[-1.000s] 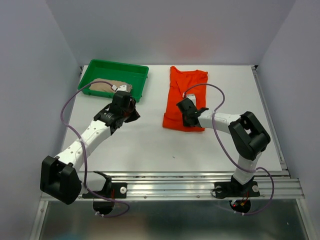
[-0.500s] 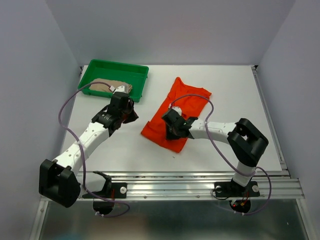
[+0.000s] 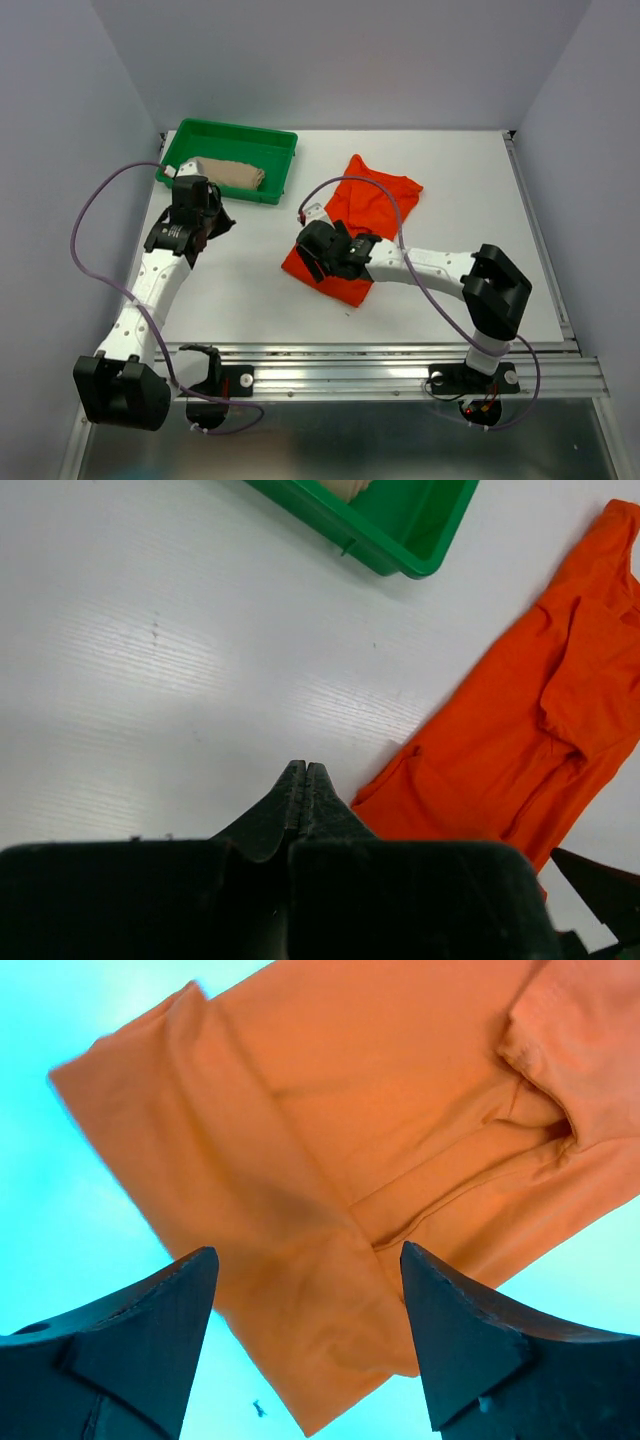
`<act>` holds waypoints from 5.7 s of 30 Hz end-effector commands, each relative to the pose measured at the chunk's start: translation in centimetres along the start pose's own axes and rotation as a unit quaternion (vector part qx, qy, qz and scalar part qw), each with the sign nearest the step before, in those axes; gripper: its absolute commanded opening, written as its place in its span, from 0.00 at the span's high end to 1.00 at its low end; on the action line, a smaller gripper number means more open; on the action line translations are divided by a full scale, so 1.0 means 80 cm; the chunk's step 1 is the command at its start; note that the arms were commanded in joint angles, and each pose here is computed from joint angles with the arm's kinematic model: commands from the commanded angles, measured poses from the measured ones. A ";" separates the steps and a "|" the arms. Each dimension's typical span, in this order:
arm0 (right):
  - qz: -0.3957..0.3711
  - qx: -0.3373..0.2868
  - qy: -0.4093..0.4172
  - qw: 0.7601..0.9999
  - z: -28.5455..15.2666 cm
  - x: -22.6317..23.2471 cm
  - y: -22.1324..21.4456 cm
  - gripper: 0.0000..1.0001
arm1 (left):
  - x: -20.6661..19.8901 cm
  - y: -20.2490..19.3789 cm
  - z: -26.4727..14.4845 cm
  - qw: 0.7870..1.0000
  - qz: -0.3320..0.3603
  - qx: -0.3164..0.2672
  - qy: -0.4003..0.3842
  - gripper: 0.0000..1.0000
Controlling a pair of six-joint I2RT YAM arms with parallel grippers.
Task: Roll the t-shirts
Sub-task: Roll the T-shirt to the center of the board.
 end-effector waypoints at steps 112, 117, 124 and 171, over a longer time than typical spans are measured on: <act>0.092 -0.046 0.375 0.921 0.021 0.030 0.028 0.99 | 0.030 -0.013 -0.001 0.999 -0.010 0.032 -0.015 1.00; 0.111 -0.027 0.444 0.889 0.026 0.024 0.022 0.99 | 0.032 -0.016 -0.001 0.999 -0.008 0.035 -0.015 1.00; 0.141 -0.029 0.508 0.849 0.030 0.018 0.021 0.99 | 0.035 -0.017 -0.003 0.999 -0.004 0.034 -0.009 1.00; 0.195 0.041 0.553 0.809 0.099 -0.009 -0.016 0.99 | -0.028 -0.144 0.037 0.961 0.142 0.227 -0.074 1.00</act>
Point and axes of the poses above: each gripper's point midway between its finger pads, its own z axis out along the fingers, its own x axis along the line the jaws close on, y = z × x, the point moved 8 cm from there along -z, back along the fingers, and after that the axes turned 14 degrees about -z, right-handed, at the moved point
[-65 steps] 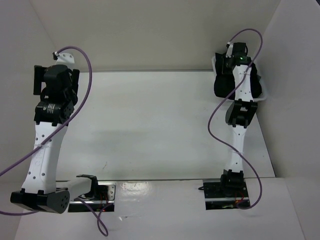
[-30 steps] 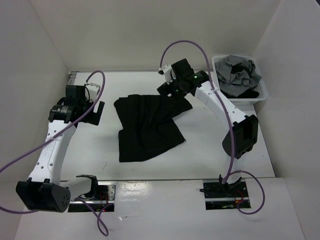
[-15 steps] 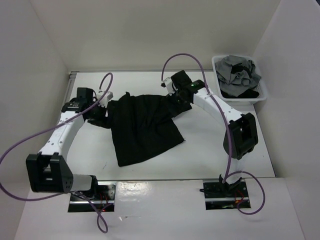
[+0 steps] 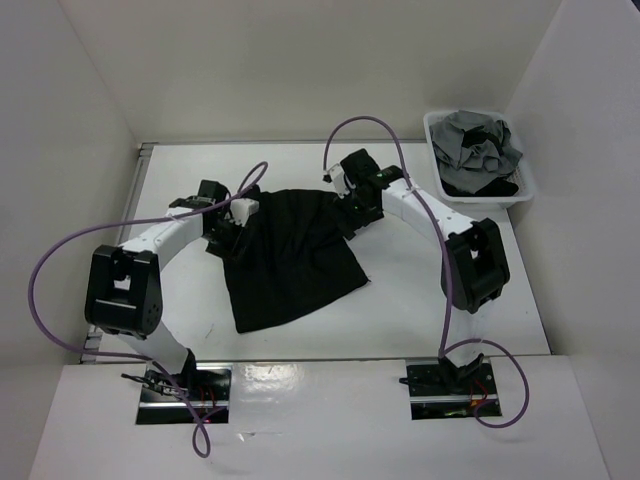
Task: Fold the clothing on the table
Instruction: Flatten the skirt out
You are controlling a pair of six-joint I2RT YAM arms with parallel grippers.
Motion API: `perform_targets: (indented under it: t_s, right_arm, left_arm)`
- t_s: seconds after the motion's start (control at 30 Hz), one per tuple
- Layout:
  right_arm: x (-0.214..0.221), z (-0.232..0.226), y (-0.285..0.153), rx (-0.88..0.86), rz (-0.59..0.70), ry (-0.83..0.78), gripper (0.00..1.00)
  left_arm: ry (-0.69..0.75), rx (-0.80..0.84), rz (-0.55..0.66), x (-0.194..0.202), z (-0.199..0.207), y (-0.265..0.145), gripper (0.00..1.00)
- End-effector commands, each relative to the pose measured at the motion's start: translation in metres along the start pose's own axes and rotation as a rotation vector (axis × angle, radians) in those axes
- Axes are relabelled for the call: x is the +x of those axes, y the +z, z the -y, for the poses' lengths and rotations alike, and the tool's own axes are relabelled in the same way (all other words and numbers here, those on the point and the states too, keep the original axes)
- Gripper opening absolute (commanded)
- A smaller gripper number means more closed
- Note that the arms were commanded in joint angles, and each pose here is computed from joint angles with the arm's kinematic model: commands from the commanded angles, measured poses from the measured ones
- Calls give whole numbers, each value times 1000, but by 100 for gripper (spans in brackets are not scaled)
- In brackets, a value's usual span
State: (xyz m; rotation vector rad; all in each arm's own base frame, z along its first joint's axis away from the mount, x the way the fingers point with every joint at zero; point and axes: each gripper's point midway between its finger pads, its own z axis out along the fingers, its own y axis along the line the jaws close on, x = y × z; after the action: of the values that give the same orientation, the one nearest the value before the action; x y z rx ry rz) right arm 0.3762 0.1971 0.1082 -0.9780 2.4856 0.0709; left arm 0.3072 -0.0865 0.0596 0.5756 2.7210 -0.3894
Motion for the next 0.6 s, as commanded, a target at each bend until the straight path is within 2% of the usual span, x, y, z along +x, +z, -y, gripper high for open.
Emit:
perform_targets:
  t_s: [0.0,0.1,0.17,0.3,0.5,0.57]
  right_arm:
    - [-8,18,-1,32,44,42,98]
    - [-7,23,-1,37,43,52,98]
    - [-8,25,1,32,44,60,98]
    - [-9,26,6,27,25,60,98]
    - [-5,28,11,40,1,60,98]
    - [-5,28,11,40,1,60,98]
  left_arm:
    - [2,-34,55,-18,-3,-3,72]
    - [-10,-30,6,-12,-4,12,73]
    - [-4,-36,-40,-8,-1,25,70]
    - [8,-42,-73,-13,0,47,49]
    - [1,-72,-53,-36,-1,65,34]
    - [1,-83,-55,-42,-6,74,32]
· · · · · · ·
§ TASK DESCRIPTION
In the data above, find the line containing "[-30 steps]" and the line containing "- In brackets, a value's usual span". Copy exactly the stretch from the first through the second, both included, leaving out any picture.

§ ANSWER TO THIS EXERCISE
[-30 steps] 
[-15 steps] 
[+0 steps] 
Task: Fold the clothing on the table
Instruction: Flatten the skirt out
You are controlling a pair of six-joint I2RT YAM arms with parallel grippers.
Motion API: `perform_targets: (indented under it: t_s, right_arm, left_arm)`
- t_s: seconds after the motion's start (control at 30 Hz), one per tuple
- Layout:
  right_arm: x (-0.214..0.221), z (-0.232..0.226), y (-0.285..0.153), rx (-0.88..0.86), rz (-0.59..0.70), ry (-0.83..0.78), gripper (0.00..1.00)
  left_arm: ry (-0.69..0.75), rx (-0.80..0.84), rz (-0.55..0.66), x (-0.194..0.202), z (-0.199..0.207), y (-0.265..0.145), gripper (0.00..1.00)
- End-effector commands, each relative to the pose measured at the motion's start: translation in metres along the start pose's own axes and rotation as a rotation vector (axis × angle, radians) in those axes
- Axes are relabelled for the call: x is the +x of those axes, y the +z, z the -y, for the poses' lengths and rotations alike, and the tool's own axes are relabelled in the same way (all other words and numbers here, those on the point and the states too, keep the original axes)
- Gripper opening absolute (commanded)
- A smaller gripper number means more closed
- Note that the arms were commanded in joint angles, and each pose here is computed from joint angles with the arm's kinematic model: commands from the commanded angles, measured poses from the measured ones
- Calls give whole numbers, each value times 1000, but by 100 for gripper (spans in brackets are not scaled)
- In brackets, a value's usual span

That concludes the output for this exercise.